In the CMOS setup Utility the IDE Primary and Slave along with SATA1 show up as Not Detected but in the boot sequence the hard drive shows up as RAIDDC42819 A


----------



## carsick

Well, I will never purchase anything MSI again. No support, they can't even comprehend basic english. 

Can I just purchase a new motherboard, drop it in and be up and running again? or is it more complicated than that? Thx.


----------



## johnb35

carsick said:


> Well, I will never purchase anything MSI again. No support, they can't even comprehend basic english.
> 
> Can I just purchase a new motherboard, drop it in and be up and running again? or is it more complicated than that? Thx.

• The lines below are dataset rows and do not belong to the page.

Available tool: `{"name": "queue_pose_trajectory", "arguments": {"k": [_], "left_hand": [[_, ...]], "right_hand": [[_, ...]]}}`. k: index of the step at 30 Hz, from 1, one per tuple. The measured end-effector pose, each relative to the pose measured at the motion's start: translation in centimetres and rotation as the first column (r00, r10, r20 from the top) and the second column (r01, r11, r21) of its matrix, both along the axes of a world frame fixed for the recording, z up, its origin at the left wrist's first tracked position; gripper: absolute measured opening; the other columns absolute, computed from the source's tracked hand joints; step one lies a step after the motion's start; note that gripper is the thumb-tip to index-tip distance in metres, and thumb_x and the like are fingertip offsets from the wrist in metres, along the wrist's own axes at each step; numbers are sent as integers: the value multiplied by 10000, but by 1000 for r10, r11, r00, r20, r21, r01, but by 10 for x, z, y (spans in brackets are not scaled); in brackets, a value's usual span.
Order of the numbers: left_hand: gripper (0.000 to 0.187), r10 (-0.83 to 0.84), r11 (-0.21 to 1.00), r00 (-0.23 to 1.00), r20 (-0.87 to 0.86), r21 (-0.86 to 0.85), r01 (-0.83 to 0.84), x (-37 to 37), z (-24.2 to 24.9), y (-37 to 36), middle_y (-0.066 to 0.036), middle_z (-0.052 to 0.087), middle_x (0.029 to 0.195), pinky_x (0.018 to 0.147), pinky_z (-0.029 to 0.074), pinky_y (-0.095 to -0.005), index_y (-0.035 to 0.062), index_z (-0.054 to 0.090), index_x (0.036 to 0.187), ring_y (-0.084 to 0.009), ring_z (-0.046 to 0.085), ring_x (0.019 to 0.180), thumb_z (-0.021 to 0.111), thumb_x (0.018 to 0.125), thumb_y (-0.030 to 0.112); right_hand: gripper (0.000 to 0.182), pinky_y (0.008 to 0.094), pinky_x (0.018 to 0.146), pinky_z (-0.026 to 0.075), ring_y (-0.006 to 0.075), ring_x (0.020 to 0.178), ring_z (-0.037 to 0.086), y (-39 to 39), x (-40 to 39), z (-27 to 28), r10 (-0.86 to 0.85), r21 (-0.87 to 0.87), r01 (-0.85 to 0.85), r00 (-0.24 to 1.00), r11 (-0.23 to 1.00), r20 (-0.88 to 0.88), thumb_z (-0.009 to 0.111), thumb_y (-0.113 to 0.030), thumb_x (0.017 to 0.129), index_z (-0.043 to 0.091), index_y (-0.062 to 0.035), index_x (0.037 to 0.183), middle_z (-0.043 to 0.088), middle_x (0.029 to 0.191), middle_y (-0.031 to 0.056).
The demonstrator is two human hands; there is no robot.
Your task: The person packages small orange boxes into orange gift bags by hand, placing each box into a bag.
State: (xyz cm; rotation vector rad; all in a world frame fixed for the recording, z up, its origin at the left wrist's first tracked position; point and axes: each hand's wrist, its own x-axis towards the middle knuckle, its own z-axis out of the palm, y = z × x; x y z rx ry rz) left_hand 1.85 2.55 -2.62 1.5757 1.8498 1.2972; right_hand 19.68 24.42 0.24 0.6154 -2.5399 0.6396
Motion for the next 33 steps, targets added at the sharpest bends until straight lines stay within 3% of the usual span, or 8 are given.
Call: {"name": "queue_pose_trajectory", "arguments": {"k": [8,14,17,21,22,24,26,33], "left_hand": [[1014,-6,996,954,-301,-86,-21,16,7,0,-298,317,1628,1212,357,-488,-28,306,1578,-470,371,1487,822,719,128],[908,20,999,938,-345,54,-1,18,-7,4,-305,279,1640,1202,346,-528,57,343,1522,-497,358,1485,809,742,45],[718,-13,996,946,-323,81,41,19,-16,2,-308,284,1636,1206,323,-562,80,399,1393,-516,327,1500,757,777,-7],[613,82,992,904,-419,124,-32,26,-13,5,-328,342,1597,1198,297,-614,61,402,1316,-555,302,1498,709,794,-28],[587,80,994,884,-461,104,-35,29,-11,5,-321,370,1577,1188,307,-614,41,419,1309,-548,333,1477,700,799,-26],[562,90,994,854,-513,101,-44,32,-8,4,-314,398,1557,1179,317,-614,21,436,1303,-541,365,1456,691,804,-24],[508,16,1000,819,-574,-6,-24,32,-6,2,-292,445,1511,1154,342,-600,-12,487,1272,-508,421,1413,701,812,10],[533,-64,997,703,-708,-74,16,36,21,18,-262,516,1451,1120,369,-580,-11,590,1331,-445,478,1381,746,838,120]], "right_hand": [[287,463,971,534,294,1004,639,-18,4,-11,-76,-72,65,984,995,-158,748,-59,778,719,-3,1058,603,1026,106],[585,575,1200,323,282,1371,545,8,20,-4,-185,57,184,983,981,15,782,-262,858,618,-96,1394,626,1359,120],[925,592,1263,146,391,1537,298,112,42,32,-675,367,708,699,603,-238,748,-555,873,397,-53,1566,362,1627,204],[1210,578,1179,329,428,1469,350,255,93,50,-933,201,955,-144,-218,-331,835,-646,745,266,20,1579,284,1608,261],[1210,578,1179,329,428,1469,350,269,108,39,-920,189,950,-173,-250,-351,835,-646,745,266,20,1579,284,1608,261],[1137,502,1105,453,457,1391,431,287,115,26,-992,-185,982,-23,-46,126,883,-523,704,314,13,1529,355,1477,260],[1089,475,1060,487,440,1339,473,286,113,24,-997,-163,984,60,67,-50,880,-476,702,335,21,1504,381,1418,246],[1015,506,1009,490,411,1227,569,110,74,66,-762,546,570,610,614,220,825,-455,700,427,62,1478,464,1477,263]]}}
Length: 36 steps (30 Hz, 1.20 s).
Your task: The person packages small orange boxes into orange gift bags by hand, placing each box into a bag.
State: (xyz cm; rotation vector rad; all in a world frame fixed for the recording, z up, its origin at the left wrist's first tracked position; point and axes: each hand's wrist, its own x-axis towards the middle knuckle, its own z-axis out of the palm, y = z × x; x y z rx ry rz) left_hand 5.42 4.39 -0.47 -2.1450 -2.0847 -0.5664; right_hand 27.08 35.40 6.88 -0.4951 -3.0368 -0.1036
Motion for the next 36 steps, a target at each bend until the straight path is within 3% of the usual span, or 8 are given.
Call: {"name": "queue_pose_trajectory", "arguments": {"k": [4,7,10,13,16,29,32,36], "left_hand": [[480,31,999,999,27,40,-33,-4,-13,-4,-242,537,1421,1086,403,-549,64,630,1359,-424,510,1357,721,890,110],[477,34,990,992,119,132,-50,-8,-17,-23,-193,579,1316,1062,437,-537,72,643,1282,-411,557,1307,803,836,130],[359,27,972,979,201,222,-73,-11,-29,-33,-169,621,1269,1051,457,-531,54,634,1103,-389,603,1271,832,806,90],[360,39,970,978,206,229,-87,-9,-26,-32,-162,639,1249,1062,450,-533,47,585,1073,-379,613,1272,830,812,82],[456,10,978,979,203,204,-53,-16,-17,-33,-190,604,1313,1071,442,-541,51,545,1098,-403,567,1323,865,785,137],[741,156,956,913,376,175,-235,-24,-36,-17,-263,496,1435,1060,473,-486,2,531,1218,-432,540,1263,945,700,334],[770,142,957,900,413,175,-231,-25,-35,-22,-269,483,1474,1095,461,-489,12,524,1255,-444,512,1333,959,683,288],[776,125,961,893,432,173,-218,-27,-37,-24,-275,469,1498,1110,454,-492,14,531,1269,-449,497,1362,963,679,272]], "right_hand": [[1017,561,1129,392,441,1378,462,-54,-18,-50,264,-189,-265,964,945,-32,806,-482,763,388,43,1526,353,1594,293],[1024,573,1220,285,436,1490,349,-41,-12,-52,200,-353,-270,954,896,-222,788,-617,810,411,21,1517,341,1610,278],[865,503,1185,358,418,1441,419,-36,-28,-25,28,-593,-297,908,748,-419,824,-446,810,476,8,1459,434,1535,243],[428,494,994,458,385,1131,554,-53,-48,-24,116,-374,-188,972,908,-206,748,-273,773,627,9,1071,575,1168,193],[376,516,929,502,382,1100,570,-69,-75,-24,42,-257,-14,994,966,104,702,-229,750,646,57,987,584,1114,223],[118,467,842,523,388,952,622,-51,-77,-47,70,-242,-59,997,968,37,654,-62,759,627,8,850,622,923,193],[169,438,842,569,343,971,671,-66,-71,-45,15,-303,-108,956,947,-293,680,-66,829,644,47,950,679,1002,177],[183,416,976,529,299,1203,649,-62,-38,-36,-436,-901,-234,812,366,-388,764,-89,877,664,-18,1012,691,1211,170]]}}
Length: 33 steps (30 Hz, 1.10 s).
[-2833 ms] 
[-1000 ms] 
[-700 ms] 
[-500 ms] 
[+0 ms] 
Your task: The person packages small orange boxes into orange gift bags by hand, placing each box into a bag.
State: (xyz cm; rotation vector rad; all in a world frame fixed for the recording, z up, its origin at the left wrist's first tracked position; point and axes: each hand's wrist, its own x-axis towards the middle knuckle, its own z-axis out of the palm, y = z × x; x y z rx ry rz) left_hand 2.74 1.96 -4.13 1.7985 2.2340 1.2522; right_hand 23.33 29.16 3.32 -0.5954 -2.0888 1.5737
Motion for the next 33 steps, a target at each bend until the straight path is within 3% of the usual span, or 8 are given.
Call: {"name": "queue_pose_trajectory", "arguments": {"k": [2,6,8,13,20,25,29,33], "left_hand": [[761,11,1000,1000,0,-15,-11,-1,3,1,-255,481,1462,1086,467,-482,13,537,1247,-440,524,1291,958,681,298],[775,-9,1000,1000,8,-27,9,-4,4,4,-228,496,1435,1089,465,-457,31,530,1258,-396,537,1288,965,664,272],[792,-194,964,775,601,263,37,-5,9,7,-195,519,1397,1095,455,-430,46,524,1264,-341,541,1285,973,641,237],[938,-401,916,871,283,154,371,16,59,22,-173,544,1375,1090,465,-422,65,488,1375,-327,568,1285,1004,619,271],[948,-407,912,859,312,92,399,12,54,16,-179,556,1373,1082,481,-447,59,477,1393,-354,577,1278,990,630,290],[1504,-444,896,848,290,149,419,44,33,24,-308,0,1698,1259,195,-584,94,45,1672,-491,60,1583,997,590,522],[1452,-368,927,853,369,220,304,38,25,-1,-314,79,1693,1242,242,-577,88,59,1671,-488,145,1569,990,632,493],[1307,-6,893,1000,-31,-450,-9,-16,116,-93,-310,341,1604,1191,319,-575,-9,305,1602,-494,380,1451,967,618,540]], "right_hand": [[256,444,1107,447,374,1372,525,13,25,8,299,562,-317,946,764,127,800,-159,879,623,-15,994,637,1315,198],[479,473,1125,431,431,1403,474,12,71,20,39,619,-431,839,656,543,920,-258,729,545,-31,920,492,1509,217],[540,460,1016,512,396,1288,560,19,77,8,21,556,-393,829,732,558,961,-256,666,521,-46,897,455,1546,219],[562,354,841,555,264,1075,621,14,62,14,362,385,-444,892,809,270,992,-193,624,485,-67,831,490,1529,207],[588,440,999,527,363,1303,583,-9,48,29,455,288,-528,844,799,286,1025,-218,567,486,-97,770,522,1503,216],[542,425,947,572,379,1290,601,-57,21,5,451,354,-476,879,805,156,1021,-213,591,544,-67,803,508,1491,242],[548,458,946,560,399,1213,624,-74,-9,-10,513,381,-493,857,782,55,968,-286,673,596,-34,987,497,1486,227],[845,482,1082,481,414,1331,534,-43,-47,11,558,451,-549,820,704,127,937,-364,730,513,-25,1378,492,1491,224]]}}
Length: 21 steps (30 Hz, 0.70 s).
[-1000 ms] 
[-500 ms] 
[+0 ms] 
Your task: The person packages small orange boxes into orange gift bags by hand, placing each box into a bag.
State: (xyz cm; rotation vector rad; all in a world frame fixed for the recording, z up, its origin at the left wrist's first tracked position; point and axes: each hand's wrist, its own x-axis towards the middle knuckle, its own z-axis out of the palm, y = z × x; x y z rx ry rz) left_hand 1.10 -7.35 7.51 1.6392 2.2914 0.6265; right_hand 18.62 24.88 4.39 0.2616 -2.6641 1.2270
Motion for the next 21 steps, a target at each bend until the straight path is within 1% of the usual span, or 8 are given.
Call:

Only if its the exact same motherboard.  Anything with a different chipset in it will cause eithe a boot loop or blue screens when you try booting up.  You will have to reinstall windows, possibly do a repair install depending on the license you have.


----------



## carsick

Can I reflash the bios using a bootable thumb drive?  I don't know how to do that, but read that somewhere.


----------



## johnb35

Updating the bios requires being able to boot the computer.  Since you can't boot, you can't update the bios.  You either need to get a new motherboard or if its msi board is still within warranty, then send it in to get the bios chip replaced.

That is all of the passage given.